Last month, I wrote:

The Constitution protects Mahmoud Khalil no less than it does me. And if it can’t protect him, then his mistreatment makes me—me personally, and everyone in America I know and love—all of us, it makes all of us suddenly unsafe. For the sake of their own stability and freedom, every American should know that Khalil’s fate is very much bound up in their own.

At the same time, the American government had deported—directly into a brutal El Salvador prison—hundreds of Venezuelan residents of the U.S., with no formal accusation of a crime, and no day in court. I had originally mentioned them in my post about Khalil, but I decided to keep my focus narrow, letting my wrongly imprisoned neighbor stand for the many unsubtle injustices of the new American carceral state. These also include the more recent broad-daylight snatching of Rümeysa Öztürk from the streets of Somerville, where I lived for 14 years, on similar flimsy grounds as Khalil’s detention.

And then it came to light that while none of the abducted men were captured and deported justly, one of them stood out as having the most grossly unjust case, by far: Kilmar Armando Abrego Garcia, a legal resident of Maryland, who suffers in that El Salvador prison even as I write this because American authorities swept him up by accident. U.S. officials admitted as much—and then declined to bring him home anyway. The U.S. Supreme Court, last week, and in a shockingly rare unanimous decision, instructed the government to get a move on with it.

This afternoon, President Trump invited El Salvador’s President Nayib Bukele to the White House. Bukele told the assembled press that he was powerless to release Abrego Garcia from his own country’s prison, while Trump grinned with clear approval.

Bobby Kogan, a senior director of the Center for American Progress, wrote this in response:

You do not have any rights if the government has the ability to send you to prison forever without a trial and there’s literally nothing you can do about it.

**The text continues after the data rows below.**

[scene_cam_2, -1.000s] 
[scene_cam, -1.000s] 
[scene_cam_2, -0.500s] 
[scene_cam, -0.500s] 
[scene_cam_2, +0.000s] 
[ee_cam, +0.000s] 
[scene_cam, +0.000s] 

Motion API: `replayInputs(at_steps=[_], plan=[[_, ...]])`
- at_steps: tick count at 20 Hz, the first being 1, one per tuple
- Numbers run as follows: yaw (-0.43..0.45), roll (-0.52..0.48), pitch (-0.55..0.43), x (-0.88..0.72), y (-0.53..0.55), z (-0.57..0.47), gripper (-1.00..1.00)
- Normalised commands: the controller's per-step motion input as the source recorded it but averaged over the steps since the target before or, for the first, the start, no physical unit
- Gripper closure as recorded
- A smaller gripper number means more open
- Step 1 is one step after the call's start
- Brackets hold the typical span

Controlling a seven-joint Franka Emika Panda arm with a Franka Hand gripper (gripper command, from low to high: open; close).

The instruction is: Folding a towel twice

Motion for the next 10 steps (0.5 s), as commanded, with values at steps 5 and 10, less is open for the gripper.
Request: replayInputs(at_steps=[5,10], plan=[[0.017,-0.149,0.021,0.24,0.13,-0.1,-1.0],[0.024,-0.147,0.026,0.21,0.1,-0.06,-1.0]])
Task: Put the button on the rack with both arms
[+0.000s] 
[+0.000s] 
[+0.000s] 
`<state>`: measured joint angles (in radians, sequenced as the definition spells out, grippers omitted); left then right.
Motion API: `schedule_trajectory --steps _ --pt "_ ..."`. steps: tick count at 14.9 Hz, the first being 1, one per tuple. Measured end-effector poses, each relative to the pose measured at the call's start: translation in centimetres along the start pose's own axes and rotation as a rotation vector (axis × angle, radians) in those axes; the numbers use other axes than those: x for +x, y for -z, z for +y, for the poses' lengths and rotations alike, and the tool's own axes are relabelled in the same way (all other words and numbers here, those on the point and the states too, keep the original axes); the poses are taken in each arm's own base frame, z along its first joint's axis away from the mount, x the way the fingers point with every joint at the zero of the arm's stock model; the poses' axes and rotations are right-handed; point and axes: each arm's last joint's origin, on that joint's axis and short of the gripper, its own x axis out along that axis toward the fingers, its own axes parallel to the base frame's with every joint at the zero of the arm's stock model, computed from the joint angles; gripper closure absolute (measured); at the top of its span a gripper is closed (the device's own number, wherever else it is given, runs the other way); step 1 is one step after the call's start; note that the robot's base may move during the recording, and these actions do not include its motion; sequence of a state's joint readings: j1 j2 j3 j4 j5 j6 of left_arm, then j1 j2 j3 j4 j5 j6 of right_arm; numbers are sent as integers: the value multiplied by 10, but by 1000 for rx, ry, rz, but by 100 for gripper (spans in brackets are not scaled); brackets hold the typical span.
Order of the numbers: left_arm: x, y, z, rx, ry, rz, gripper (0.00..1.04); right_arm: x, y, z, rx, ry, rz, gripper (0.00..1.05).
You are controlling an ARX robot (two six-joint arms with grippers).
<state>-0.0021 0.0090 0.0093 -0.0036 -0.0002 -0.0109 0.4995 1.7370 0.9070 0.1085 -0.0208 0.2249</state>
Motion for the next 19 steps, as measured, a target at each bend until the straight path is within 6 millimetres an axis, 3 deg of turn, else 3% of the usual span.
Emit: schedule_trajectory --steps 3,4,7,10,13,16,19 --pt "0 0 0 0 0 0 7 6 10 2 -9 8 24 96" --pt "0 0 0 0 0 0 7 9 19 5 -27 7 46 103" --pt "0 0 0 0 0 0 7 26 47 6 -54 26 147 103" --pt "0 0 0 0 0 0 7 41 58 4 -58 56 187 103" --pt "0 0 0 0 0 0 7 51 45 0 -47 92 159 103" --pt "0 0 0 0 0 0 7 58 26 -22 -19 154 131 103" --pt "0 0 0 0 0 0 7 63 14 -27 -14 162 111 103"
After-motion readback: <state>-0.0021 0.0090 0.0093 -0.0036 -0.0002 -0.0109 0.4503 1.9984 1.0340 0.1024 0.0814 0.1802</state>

This is as fundamentally opposed as possible to what society should look like.

It is your duty as a citizen to oppose this government.

And I’m going to let that speak for me, and help mold my present stance and future actions in defiance of this government. If you live in the U.S., whether you’re a citizen or not, it’s important to me that you take the time to understand the gravity of what’s happening, and that you establish the connections and community and resources that you need in order to best resist it, on a years-long timescale.